→ About this exercise: For the entries below, the result should be an exact transcription of the lines from the one with "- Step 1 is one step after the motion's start" up to and including the one with "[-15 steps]", and only those.

Segment Start: Material supplied

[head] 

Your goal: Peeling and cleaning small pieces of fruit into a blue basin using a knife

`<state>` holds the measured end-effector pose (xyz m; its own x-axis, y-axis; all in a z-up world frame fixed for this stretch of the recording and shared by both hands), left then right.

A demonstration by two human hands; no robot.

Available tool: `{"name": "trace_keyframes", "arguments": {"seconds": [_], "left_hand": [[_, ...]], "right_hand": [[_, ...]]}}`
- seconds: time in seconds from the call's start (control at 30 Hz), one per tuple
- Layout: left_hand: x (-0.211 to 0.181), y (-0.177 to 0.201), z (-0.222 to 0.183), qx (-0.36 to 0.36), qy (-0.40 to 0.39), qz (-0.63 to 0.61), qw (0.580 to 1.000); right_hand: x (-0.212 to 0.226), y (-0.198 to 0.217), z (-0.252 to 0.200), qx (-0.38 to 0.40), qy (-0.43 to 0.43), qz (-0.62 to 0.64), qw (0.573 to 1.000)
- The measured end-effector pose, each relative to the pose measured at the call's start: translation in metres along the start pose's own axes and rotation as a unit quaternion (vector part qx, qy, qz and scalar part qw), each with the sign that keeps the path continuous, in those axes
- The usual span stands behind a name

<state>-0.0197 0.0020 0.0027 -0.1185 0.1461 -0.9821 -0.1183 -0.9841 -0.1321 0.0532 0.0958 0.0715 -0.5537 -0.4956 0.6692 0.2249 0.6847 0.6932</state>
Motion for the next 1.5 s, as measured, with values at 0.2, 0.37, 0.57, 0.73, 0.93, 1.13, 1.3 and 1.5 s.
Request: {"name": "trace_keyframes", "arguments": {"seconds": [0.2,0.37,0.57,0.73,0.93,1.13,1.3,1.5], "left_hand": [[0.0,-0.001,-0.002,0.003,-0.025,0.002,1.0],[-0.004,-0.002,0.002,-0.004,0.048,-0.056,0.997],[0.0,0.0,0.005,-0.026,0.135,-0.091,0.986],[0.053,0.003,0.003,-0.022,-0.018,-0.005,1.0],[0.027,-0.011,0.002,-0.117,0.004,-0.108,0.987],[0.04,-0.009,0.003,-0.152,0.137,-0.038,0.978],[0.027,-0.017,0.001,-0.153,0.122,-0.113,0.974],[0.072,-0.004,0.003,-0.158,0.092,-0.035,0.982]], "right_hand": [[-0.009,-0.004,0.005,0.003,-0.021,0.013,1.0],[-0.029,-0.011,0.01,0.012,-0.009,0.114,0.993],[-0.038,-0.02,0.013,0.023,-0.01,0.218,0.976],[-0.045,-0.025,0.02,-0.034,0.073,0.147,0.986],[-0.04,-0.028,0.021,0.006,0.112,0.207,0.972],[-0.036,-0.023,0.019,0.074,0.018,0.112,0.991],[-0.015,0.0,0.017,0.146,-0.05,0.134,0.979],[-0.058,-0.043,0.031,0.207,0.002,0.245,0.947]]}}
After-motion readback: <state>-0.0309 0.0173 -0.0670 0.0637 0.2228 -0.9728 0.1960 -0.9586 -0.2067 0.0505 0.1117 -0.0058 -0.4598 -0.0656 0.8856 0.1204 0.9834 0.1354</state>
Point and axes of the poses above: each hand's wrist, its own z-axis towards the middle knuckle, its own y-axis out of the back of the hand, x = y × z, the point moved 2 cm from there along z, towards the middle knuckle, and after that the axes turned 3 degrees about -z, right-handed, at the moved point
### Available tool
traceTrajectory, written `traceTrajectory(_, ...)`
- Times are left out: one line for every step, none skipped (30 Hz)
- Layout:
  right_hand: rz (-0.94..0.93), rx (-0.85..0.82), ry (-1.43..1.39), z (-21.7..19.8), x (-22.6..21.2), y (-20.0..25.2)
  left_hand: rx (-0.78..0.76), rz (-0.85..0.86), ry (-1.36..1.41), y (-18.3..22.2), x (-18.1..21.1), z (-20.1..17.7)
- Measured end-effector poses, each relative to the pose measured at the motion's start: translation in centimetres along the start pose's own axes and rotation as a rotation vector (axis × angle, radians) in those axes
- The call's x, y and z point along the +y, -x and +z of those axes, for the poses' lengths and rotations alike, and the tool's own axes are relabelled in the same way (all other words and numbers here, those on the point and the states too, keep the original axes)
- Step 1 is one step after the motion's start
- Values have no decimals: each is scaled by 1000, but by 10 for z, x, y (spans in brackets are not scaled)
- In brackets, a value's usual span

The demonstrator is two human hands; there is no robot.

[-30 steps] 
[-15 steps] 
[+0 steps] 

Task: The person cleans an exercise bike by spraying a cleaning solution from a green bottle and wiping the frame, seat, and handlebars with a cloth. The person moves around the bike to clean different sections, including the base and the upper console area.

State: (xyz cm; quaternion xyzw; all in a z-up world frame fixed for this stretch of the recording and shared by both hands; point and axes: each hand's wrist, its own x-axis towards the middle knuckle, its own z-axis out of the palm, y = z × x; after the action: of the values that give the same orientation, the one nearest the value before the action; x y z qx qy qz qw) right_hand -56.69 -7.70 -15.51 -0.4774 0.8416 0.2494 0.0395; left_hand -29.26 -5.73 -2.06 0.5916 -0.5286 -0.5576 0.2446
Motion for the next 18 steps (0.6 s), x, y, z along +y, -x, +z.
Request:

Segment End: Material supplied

→ Answer section:
- Step 1 is one step after the motion's start
- Values have no decimals: each is scaled by 1000, but by 10 for z, x, y (spans in brackets are not scaled)
- In brackets, a value's usual span

The demonstrator is two human hands; there is no robot.

[-30 steps] 
[-15 steps] 

The response has been given in full.